Тем временем в зал зашел еще один неожиданный гость, тоже в черном камуфляже и с автоматом. Едва ли не бегом подошел к нам и стянул маску, оказавшись Тёмой Головиным.
— Судя по вашим лицам, господа, вы наконец-то взялись за ум и отпинали этого самородка по лицу сапогами? — интеллигентно начал он беседу, в которой слова «отпинали», «самородка» и «лицу» звучали чуть иначе. — Или он вас покусал? Вон, вся харя в кровище. Тогда срочно надо на бешенство анализы сдавать, я вам серьезно говорю! — не врал, говорил серьезно. Но я видел в его постоянно возвращающемся ко мне взгляде уходящую тревогу и занимающее ее место облегчение. Головин снова хотел казаться хуже, чем он был на самом деле. А другом он был верным точно.

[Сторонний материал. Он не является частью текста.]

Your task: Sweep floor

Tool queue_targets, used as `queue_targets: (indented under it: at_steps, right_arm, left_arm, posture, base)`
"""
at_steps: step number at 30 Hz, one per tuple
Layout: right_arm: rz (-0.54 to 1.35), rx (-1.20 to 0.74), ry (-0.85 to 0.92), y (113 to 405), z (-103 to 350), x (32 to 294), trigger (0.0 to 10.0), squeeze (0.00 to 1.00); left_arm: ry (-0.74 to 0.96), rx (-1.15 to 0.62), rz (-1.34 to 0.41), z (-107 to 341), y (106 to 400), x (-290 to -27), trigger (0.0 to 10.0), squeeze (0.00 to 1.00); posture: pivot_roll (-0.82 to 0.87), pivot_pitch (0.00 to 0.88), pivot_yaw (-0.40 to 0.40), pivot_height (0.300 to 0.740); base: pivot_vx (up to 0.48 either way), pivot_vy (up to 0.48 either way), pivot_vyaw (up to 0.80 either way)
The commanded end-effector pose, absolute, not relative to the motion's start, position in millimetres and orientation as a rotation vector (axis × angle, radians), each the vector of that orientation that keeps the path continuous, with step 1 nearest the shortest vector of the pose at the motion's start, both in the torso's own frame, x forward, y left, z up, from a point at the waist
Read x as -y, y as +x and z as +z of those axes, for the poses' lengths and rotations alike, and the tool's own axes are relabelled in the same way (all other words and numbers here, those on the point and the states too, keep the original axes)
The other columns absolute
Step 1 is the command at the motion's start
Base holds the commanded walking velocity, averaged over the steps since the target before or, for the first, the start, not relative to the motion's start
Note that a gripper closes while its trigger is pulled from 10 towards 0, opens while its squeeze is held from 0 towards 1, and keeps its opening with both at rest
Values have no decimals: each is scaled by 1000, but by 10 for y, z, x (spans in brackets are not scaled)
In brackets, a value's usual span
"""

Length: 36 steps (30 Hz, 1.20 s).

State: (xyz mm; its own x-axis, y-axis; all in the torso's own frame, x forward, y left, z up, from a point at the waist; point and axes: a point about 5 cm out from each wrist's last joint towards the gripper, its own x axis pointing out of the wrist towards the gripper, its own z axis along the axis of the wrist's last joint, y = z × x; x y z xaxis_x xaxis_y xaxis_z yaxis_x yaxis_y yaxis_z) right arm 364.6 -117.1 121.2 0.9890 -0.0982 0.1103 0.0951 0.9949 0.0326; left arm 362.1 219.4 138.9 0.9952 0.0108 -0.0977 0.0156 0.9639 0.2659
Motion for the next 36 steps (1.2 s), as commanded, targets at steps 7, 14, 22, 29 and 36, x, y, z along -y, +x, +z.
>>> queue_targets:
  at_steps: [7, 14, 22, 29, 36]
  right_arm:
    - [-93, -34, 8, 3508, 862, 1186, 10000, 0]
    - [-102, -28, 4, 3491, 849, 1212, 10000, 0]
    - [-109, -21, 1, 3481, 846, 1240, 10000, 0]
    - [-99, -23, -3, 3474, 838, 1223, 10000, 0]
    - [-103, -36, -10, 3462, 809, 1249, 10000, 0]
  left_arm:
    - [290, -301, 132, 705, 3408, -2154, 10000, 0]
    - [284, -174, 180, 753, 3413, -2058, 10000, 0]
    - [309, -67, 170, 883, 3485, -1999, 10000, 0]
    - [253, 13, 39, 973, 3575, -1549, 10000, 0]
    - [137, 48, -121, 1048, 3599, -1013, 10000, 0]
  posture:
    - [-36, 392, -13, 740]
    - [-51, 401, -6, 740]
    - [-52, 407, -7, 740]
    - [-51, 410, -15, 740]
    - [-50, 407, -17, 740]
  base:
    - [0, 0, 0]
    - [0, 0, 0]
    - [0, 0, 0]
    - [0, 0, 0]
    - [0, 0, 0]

— Я думал, что опять тебя не уберёг, — непонятно прохрипел Ланевский. Воздуха, который он со свистом втягивал, хватило только на эту фразу, видимо, потому что сознание он потерял сразу же, едва договорив. Головин и Федор в один голос крикнули: «Врача!», хотя один из парней в масках уже бежал в нашу сторону, передвигая рюкзак со спины на грудь.
Я начал подниматься, держась за протянутые руки мужиков. За их спинами стоял на коленях в луже, прикрытой мокрым плащом, банкир. Заподозрить в нем сейчас какую бы то ни было связь с финансовой элитой не смог бы ни писатель-фантаст, ни безнадежный шизофреник. Рядом с ним замер боец, уперев торец глушителя над ухом, между теменем и виском. От каждого громкого звука Толик тонко, по-бабьи взвизгивал, а лужа, кажется, становилась чуть больше.
Рыжая ведьма стояла у стены, противоположной входу, там, где и застала ее вышибленная направленным взрывом дверь. Из видимого ущерба от влетевшей в нее железной створки я заметил только торчащий, словно выбитый, в сторону мизинец на левой руке. С нее не сводило стволов пятеро бойцов, но страха в Эльзе не было. Страх — свойство разумных существ, а разума в ее глазах я не наблюдал. Безумие и ярость грозили вот-вот выплеснуться через край. В это время я наконец-то принял вертикальное положение. Что-то скользнуло по груди и со звоном упало на каменные плиты пола. Я не смотрел. Мне срочно нужно было перекинуться парой слов с рыжей.
— Поймал, пойма-а-ал меня, старый колдун! До-о-олго искал, не нашел бы! Всё жадность, жа-а-адность людская, и меня подвела. Не надо было богатого дурака слушать, — ведьма, казалось, говорила сама с собой, шипя и плюясь.
— Зажилась ты под солнышком, Гореслава. Поизносила тела чужие, перепачкала душ с излишком, — я медленно шел к ней, монотонно говоря слова, подсказанные Голосом в небесах над Двиной. — Нет тебе места больше ни на небесах, ни под Небом, ни на земле. Железом черным да белым, огнем синим да красным, восемью ветрами, светом да хладом Волчьего Солнца, силой да словом Старых Богов — пропади пропадом, старая мразь!
Рыжая начала выть с первых звуков моего голоса. Каждое новое слово словно ударом отзывалось в ведьме, она дергалась и завывала все громче. При словах про Луну вой сорвался на визг, отвратительно высокий и резкий, от которого рывком прижало руки к ушам большинство находившихся в зале. Страдальчески сморщились все. Кроме меня. Тело ведьмы осело, ярость и безумие из глаз ушли, и в них не осталось ничего.